[AVAILABLE DATA — start]

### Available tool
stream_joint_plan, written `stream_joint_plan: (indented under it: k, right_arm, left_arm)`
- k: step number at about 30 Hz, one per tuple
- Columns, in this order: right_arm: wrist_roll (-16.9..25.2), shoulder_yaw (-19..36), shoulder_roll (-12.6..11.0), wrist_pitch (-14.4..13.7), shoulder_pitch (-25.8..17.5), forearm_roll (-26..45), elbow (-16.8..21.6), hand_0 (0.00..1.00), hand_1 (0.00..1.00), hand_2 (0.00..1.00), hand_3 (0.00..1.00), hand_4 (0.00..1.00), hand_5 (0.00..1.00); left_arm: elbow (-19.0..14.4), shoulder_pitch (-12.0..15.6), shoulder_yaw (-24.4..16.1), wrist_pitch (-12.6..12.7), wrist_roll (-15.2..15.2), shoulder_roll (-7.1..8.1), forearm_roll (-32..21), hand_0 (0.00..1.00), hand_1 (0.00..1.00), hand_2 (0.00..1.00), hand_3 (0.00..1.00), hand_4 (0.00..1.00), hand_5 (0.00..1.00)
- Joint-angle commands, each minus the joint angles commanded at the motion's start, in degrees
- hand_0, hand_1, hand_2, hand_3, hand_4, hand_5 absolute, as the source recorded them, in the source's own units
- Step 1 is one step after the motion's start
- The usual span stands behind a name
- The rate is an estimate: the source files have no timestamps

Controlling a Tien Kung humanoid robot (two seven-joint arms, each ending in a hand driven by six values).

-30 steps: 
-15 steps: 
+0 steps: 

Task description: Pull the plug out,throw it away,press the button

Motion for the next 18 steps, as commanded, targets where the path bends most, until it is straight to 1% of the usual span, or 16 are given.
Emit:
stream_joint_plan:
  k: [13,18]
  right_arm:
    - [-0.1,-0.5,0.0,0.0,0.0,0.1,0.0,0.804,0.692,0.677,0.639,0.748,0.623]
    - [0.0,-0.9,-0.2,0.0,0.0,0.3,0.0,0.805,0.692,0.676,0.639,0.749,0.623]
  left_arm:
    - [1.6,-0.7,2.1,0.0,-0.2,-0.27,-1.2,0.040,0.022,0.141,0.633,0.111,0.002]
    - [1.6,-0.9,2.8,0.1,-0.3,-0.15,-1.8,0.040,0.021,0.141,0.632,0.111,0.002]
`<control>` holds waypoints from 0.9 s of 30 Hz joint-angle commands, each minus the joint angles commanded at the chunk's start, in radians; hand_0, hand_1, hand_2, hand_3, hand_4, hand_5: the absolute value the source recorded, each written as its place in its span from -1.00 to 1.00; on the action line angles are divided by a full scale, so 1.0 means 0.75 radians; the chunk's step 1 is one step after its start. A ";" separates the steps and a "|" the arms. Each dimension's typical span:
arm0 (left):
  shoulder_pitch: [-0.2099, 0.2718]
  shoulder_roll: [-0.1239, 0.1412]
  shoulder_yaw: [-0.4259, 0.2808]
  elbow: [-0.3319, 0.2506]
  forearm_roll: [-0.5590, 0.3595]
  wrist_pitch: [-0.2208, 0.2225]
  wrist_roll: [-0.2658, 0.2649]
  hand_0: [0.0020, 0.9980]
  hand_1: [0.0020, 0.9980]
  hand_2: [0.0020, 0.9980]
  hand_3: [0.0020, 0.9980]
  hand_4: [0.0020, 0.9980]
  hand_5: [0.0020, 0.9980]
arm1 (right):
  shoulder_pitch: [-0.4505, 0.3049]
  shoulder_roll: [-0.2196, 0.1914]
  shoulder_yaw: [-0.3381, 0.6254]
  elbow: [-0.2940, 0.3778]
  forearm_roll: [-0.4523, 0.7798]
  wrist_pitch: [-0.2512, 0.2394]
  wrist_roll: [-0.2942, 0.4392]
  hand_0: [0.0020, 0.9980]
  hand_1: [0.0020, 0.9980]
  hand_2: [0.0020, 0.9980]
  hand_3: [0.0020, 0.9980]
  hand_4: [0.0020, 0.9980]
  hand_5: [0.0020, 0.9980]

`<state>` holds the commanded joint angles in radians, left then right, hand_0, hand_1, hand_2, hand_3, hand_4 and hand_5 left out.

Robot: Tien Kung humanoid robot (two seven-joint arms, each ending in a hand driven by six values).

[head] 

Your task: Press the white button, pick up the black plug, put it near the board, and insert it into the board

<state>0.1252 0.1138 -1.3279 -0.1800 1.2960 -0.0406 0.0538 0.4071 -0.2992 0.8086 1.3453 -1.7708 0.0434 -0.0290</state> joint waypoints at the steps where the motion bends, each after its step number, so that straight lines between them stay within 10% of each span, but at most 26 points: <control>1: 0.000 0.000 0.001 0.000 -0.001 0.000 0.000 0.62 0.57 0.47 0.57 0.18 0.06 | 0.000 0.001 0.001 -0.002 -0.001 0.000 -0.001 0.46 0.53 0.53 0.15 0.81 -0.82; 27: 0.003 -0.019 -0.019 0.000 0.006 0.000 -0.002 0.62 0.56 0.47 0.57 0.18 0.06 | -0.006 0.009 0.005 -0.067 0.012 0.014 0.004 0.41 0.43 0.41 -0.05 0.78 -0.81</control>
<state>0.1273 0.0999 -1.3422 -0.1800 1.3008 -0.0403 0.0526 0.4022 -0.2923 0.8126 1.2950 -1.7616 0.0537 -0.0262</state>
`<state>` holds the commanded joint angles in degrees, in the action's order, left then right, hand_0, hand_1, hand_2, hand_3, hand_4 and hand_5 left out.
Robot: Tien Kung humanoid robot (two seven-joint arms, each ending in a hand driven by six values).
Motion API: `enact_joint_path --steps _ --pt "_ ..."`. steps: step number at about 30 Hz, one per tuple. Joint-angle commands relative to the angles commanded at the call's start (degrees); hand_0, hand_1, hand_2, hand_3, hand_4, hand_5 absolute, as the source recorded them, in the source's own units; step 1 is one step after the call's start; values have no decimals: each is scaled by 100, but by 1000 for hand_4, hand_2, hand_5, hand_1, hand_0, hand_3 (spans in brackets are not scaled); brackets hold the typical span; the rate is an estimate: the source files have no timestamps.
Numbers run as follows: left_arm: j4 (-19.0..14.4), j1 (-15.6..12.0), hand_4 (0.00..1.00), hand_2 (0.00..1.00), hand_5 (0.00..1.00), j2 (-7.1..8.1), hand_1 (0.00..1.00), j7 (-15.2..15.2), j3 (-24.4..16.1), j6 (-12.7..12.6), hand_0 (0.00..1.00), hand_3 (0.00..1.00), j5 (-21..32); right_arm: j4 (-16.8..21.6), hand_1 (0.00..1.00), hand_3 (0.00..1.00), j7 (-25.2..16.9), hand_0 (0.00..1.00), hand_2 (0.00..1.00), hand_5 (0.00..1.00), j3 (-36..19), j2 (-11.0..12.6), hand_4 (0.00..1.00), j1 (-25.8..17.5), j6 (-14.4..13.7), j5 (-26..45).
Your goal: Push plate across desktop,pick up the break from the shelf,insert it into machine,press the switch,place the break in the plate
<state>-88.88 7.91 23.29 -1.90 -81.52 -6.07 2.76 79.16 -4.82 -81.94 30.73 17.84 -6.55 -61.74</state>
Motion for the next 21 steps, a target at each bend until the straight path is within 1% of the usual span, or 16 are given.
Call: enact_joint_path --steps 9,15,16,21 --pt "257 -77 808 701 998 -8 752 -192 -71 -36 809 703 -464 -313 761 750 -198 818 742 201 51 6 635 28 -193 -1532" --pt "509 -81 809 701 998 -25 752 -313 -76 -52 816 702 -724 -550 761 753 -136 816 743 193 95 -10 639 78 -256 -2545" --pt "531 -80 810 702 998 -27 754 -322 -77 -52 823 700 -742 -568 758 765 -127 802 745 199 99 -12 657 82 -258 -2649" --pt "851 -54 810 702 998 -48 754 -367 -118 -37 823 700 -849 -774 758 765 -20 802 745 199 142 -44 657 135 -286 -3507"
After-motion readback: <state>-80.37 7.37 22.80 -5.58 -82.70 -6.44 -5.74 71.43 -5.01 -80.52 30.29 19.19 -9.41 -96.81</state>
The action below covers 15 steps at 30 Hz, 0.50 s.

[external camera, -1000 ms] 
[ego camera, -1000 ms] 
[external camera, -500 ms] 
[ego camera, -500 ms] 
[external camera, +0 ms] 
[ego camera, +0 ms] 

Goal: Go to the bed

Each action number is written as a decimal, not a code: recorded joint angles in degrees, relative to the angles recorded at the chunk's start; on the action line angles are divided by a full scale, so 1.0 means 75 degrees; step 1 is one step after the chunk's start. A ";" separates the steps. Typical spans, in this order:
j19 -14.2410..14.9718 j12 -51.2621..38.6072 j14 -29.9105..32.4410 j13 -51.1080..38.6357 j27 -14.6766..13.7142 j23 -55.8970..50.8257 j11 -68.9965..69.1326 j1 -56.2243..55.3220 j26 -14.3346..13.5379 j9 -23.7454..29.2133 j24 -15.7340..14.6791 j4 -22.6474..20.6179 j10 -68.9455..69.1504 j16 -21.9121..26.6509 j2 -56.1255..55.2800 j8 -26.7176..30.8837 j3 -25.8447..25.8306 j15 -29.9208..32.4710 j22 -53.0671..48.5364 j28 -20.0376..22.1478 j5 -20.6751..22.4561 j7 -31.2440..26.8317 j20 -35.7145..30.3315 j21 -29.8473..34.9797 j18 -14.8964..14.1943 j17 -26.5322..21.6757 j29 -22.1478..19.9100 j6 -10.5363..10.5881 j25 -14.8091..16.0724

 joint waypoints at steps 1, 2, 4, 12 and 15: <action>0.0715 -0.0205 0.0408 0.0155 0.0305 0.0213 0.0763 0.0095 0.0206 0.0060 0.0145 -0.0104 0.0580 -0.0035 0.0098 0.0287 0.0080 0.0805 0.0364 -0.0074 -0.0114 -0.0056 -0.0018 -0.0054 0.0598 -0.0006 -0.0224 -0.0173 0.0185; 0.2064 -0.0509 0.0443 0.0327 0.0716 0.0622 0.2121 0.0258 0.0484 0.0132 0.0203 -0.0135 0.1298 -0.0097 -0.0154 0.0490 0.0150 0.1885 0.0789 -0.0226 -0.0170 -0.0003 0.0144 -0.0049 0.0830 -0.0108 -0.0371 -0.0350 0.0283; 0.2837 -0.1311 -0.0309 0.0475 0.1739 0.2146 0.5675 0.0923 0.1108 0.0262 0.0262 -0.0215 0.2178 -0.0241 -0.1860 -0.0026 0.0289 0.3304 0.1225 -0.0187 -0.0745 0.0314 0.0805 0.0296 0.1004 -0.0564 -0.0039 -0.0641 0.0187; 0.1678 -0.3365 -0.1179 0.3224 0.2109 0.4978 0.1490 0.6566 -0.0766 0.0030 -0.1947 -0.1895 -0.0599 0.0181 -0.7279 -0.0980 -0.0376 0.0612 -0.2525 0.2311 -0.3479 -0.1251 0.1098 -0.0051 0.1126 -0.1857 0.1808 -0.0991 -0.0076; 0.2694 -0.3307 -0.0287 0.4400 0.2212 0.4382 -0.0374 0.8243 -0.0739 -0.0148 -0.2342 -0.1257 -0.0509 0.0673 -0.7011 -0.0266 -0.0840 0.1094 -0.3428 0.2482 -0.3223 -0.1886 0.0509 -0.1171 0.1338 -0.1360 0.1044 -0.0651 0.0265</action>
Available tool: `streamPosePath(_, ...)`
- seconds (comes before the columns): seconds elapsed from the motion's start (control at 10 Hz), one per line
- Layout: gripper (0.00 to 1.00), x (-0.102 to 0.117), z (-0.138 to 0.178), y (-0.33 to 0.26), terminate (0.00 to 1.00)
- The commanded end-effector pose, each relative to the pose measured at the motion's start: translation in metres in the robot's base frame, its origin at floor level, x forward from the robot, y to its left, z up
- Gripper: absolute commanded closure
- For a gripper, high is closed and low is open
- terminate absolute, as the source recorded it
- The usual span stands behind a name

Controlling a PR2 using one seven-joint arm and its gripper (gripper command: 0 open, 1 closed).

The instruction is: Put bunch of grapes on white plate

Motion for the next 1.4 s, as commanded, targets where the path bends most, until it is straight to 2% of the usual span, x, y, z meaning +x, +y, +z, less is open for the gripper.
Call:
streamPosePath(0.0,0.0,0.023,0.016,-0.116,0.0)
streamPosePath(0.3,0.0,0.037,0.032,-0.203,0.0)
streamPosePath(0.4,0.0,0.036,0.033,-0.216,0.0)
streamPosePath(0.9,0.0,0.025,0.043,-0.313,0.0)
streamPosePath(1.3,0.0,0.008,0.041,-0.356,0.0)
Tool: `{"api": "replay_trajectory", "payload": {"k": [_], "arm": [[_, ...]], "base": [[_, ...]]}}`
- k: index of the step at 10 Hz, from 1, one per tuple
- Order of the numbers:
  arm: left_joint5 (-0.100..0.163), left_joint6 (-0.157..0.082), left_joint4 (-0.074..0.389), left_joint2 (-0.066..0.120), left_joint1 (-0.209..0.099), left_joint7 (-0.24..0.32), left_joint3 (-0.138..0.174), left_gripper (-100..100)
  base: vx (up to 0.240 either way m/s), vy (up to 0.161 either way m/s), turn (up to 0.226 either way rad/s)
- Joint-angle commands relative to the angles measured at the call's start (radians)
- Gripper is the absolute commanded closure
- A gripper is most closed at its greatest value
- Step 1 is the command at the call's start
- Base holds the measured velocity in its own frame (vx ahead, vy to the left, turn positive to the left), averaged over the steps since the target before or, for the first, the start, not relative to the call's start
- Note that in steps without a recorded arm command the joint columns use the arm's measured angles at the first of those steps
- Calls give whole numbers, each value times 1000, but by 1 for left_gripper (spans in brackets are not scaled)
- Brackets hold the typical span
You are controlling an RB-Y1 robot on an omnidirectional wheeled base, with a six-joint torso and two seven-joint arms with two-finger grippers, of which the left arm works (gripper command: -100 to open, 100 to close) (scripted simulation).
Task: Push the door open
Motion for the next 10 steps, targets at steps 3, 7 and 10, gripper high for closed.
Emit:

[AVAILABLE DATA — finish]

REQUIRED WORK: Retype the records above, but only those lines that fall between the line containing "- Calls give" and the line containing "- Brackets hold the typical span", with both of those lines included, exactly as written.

WRITTEN RESPONSE:
- Calls give whole numbers, each value times 1000, but by 1 for left_gripper (spans in brackets are not scaled)
- Brackets hold the typical span

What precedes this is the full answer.